It is a common phenomenon in Albania for the power to fail at least twice a day. During these blackouts, the people in the city use generators as a provisional solution to light their shops, coffee bars, and houses. The men on the steps are unemployed. They sell their services on the streets. Paci has hired them and placed them here to provide light in the darkness; they are cranking up the generators and holding the light sources in front of them. Their activity is evidence of people rising above the shortcomings of society.

In this video Paci turns an object of necessity, the generator, into a symbol. From the gloominess of unemployment, the endless state of waiting, the generators seem to stand for renewal and hope, while at the same time showing an undertone of irony towards a society marred by deprivation. The sound of the generators is both comforting and penetrating. Time seems to stand still, but the constant flow of energy from the lights symbolizes the changing city. Modernity is infiltrating Albania; its repercussions can be seen in every facet of society.

In the work of Adrian Paci (paintings, drawings, photographs, videos, and installations), the social reality of Albania plays a central role. Paci focuses on the radical shifts that have taken place in the country since the fall of communism in 1991, when it became a democracy for the first time in its history. After the Second World War, Albania fell under the communist dictatorship of Envor Hoxha. Hoxha’s iron policies and ideology were so extreme—he broke in 1961 with the USSR because it was too liberal—that under his thirty-year leadership Albania was one of the most geographically and politically isolated countries on the continent. No opposition of any kind was tolerated and the country was beset by severe poverty. After the elections in the early nineties, the first democratically elected president of Albania, Sali Berisha, opened the doors to international trade. Shortly thereafter the country was awash with economic scandals, giving rise to chaos and discord among the population. The peak of this crisis occurred in 1997, which was marked by a total collapse of the economic-political system. Anarchy reigned throughout the country; riots and plundering broke out. Fearing for the safety of his family, that year Paci decided to move and to start a new life in Milan.

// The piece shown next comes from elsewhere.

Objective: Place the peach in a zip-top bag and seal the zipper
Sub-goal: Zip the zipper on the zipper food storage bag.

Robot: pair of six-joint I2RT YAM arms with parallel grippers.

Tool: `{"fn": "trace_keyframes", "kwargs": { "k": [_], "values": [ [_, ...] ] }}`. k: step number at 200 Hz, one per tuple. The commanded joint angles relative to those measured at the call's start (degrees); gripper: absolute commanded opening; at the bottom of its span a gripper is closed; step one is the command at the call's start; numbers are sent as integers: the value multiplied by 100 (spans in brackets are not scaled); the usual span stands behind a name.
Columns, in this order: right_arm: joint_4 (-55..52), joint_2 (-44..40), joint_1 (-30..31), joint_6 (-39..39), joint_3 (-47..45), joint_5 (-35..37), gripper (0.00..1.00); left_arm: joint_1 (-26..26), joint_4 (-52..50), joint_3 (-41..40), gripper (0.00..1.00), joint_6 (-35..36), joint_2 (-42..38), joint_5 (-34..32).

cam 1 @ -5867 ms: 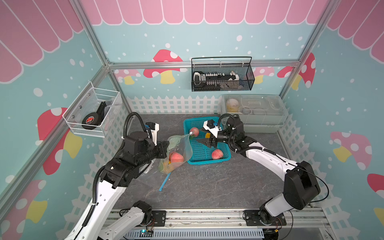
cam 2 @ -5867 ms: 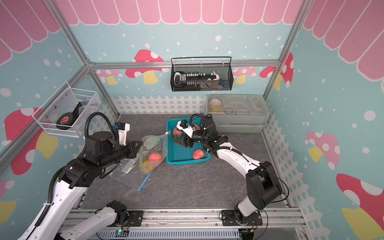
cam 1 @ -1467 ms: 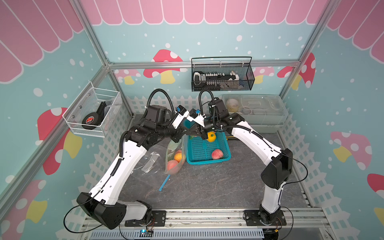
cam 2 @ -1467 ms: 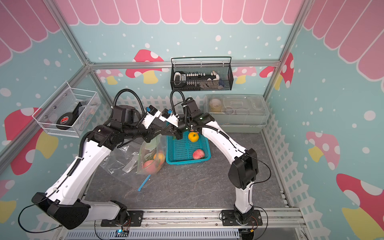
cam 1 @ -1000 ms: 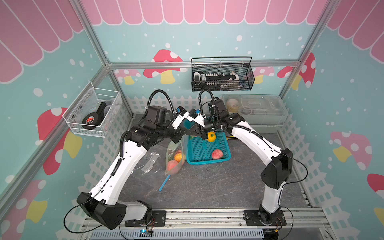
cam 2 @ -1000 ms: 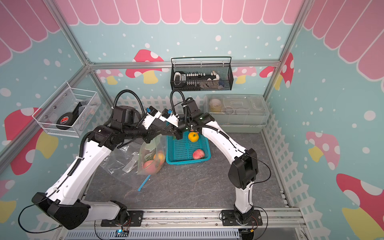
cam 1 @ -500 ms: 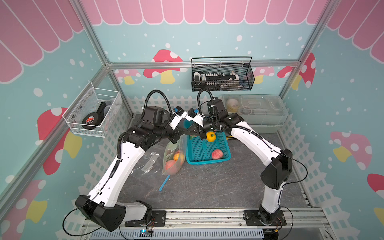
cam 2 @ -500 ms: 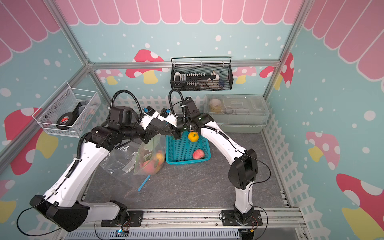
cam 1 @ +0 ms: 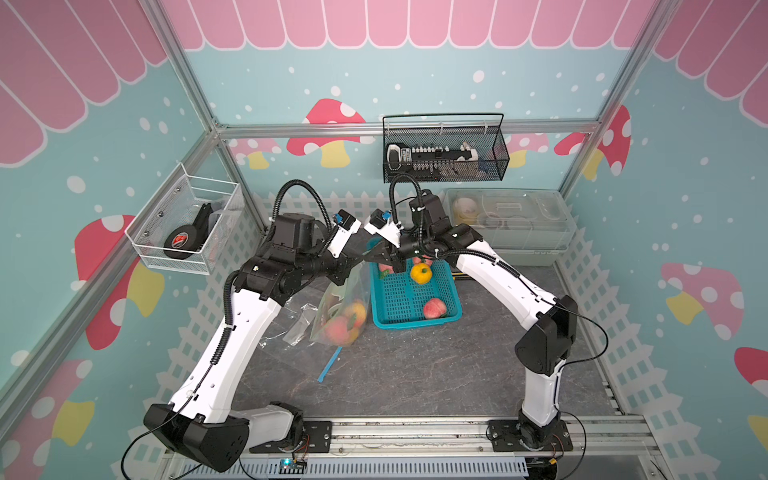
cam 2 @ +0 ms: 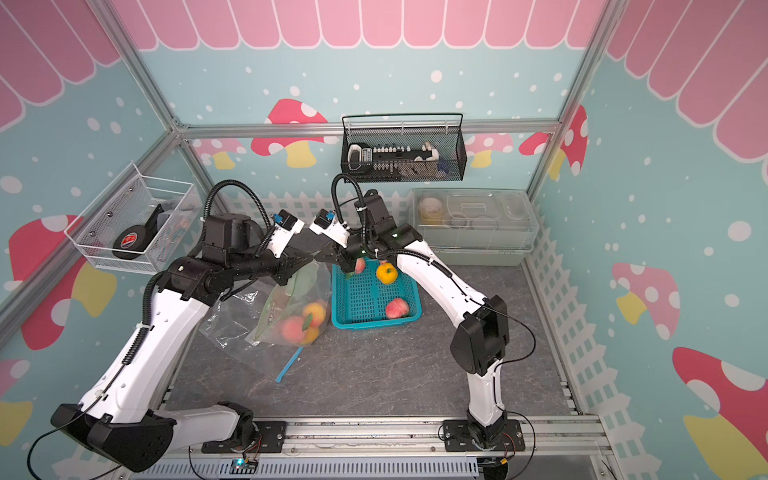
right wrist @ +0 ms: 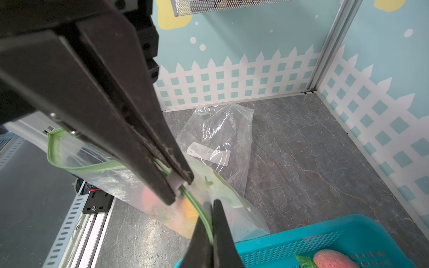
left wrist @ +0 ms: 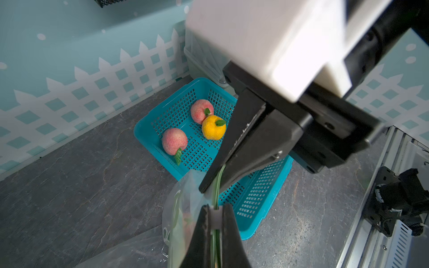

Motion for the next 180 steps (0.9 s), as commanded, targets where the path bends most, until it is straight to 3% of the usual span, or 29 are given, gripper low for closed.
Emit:
{"fn": "trace_keyframes", "kwargs": {
  "k": [1,180],
  "values": [
    [106,158,-155,230,193,592,0,113,-218,-48,3,85,-259,-50],
    [839,169,-211,1471,216,2276,0,600,85,-275,4,-41,-562,87]
  ]
}}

Paci’s work addresses the transformation of Albania and his own experiences as an immigrant. Paci moves back and forth between the autobiographical, personal story and the larger collective narrative. In his video Albanian Stories (1997), made after his arrival in Milan, Paci films his three-year-old daughter Jolanda reciting fairy tales about a cat, a cow, and a rooster to her dolls. The story moved him. Originally trained as a painter, Paci picked up a camera and made his first video work.

The story begins like any typical child’s fairy tale, but when actual facts about the chaos in Albania emerge from Jolanda’s imaginative narrative, we realize that something more complex is going on. The “feel good” sensation we normally get from the naive and captivating way in which a child tells a story dissolves when Jolanda announces the arrival of the “international forces,” who come to save the animals from “the dark forces.” The allusion to the real situation in her homeland is disturbing, its gravity contrasting sharply to Jolanda’s innocence. Memories of the conflict in Albania have been incorporated in her daily existence; facts have turned into fantasy. The child’s perception is both touching and disturbing. It shows the existential ability of people to adapt to extreme circumstances.

Reality is a source of inspiration for Paci. He plays with the notion of fiction and reality, as well as with reality and its representation. In his work he exploits mimesis and cinematography as a strategy, often provoking the question, “Is this real?” In his most recent video Klodi (2005), Paci addresses the widespread phenomenon of illegal immigration—which we read about in the newspapers every day—making it personal and intimate. In the film an Albanian man named Klodi talks for forty minutes, straight into the camera. He speaks about his experiences as an exile and illegal immigrant. Klodi tries to flee his land of origin. He attempts to set his “own” borders, to build up a new life somewhere else where living conditions are better. Like many exiles, he ends up in an endless web of rules and bureaucracy. Again and again he manages to build a life for himself in a country, only to be deported after a couple of years. Despite his many failed attempts, he keeps on trying (in some cases resulting in absurd, almost unbelievable scenes). As a viewer you sympathize with him. But Paci’s style of filming—simple, showing just one single frame of Klodi’s face full-screen—asks a lot of the viewer. He doesn’t present the story in a cinematic or aesthetically “enticing” mode. Paci’s technique emphasizes the hopeless situation and the tenacity with which Klodi keeps pursuing his journey, over and over again.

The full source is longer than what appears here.